Lalu bagaimana dengan China?
Tahun lalu, mantan Direktur Intelijen Nasional (DNI) AS, John Ratcliffe menuduh China secara blak-blakan.
"China telah melakukan pengujian manusia pada anggota Tentara Pembebasan Rakyat (PLA) dengan harapan mengembangkan tentara dengan kemampuan yang ditingkatkan secara biologis."

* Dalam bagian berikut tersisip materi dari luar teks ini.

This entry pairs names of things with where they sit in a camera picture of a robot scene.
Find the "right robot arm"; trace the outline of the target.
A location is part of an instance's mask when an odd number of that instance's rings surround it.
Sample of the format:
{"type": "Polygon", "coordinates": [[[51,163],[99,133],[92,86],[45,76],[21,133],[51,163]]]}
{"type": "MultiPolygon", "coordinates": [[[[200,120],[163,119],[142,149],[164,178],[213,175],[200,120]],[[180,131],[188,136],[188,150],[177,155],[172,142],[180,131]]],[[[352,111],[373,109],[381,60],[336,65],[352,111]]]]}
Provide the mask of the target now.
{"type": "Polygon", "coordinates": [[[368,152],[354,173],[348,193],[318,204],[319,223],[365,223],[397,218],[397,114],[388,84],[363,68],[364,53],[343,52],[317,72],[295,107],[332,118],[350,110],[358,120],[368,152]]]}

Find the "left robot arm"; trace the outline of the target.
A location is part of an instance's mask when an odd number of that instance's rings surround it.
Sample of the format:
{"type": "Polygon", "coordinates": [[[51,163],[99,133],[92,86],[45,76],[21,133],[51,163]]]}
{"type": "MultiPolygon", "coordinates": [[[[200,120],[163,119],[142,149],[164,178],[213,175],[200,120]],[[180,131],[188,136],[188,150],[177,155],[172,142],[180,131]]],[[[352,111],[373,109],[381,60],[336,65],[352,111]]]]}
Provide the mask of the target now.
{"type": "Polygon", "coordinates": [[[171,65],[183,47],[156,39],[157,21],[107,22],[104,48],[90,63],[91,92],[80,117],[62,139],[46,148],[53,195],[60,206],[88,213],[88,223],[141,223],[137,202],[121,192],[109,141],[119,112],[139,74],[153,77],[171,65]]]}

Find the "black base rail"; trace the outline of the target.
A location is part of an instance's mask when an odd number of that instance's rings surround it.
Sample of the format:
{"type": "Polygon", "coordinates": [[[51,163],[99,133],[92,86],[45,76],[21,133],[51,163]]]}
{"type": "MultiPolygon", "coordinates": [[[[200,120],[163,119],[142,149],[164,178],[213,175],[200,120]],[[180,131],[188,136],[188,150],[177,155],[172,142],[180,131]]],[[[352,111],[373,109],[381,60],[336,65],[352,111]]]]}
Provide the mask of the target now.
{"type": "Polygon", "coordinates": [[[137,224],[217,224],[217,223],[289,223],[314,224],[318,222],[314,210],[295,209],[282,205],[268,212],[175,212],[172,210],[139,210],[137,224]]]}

"Tidak ada batasan etis untuk mengejar kekuasaan di Beijing," tulisnya di Wall Street Journal.
Tapi China menyebut artikel itu bohong dan tidak benar.
Ambisi vs kenyataan
Memiliki seorang prajurit super dalam barisan pasukan militer adalah prospek yang menggiurkan bagi militer.
Bayangkan memiliki seorang prajurit yang dapat menahan rasa sakit, kedinginan yang ekstrim, atau kebutuhan untuk tidur, tentu sangat cocok di medan perang.
Dan banyak yang percaya China menuju ke arah sana.
Dilansir dari BBC pada Senin (8/2/2021), sebuah makalah tahun 2019 dari dua akademisi AS mengatakan bahwa militer China "secara aktif mengeksplorasi" teknik-teknik seperti pengeditan gen, kerangka luar, dan kolaborasi manusia-mesin.